● **What you have to do**:
Word for word, copy the entire listing.

● **Supplied information**:
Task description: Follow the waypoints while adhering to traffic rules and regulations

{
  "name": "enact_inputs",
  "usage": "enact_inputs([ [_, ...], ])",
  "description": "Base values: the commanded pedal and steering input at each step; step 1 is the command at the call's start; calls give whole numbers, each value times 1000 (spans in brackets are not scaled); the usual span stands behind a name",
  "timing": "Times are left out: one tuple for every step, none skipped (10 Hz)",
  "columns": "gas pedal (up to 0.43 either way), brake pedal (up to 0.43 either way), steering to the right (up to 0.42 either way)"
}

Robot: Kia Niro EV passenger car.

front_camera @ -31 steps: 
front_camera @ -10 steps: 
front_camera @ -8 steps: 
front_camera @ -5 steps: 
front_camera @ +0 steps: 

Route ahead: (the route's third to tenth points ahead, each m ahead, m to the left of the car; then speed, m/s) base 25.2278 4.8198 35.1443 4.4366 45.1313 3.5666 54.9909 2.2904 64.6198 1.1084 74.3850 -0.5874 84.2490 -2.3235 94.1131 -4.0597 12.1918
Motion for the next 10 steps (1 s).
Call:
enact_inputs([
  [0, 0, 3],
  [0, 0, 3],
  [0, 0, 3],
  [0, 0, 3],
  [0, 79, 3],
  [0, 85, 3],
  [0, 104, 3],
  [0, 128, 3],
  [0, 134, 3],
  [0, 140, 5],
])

● **Exercise output**:
Task description: Follow the waypoints while adhering to traffic rules and regulations

{
  "name": "enact_inputs",
  "usage": "enact_inputs([ [_, ...], ])",
  "description": "Base values: the commanded pedal and steering input at each step; step 1 is the command at the call's start; calls give whole numbers, each value times 1000 (spans in brackets are not scaled); the usual span stands behind a name",
  "timing": "Times are left out: one tuple for every step, none skipped (10 Hz)",
  "columns": "gas pedal (up to 0.43 either way), brake pedal (up to 0.43 either way), steering to the right (up to 0.42 either way)"
}

Robot: Kia Niro EV passenger car.

front_camera @ -31 steps: 
front_camera @ -10 steps: 
front_camera @ -8 steps: 
front_camera @ -5 steps: 
front_camera @ +0 steps: 

Route ahead: (the route's third to tenth points ahead, each m ahead, m to the left of the car; then speed, m/s) base 25.2278 4.8198 35.1443 4.4366 45.1313 3.5666 54.9909 2.2904 64.6198 1.1084 74.3850 -0.5874 84.2490 -2.3235 94.1131 -4.0597 12.1918
Motion for the next 10 steps (1 s).
Call:
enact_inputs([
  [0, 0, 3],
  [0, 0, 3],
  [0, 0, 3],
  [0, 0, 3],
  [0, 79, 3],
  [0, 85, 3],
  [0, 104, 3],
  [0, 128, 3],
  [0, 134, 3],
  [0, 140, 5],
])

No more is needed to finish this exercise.